Thousands of demonstrators were reported flocking to Baghdad's Tahrir Square, with protests continuing in the southern city of Nasiriyah on Friday afternoon.
The Supreme Judicial Council of Iraq announced the formation of a body to investigate the killing of protesters in Nasiriyah, the capital of Dhi Qar province, over the last two days.
After the announcement, tribes in Nasiriyah demanded the trial of Jamil al-Shammari for his alleged role in the killing of protesters in the area, reported an Al Arabiya source.
Renewed clashes also reportedly broke out in front of the police command for Dhi Qar province.
At least 27 protesters were killed and 152 injured in yesterday’s clashes between demonstrators and security forces in Nasiriyah, as southern Iraq and the capital Baghdad descend into violence.

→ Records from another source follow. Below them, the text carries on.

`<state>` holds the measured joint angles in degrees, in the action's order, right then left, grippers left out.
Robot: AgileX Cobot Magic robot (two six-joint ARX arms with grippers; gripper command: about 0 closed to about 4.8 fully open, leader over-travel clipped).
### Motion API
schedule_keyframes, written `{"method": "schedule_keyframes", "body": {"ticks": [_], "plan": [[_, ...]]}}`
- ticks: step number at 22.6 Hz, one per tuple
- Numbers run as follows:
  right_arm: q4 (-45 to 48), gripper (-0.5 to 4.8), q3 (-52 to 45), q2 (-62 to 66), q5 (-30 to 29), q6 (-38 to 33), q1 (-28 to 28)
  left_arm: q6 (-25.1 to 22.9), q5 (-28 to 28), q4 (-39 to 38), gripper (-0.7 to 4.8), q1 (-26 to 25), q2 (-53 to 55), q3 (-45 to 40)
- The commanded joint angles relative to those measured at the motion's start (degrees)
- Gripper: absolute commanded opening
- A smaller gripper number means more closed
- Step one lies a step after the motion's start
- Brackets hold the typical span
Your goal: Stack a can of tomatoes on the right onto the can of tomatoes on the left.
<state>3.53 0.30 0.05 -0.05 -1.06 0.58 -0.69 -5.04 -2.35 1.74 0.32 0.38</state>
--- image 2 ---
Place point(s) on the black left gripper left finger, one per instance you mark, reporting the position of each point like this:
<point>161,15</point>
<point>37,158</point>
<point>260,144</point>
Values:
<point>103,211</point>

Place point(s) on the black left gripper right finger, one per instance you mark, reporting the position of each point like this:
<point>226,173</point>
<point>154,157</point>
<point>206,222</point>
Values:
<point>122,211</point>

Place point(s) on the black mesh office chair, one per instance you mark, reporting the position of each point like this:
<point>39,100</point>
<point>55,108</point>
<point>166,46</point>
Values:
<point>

Iraq announced it is setting up military-led ‘crisis cells’ aimed at quelling mass unrest according to a military statement.
Al-Sistani backs protesters
Iraq's top Shiite cleric Ayatollah Ali al-Sistani condemned attacks on peaceful protesters, as demonstrations continued in Baghdad and Nasiriyah.
The country must not descend into strife, warned al-Sistani, adding that protesters should cooperate to expel saboteurs in their ranks and prevent them from exploiting demonstrations.
Death toll reaches 400: Reuters
A reuters count, based on police and medical sources, put the death toll from the protests at at least 408 as of Friday afternoon.
According to the count, at least 46 of those killed since October 1 were in Nasiriyah.
The activist Haidar al-Lami was assassinated by gunmen in Maysan province, according to reports from Iraqi media.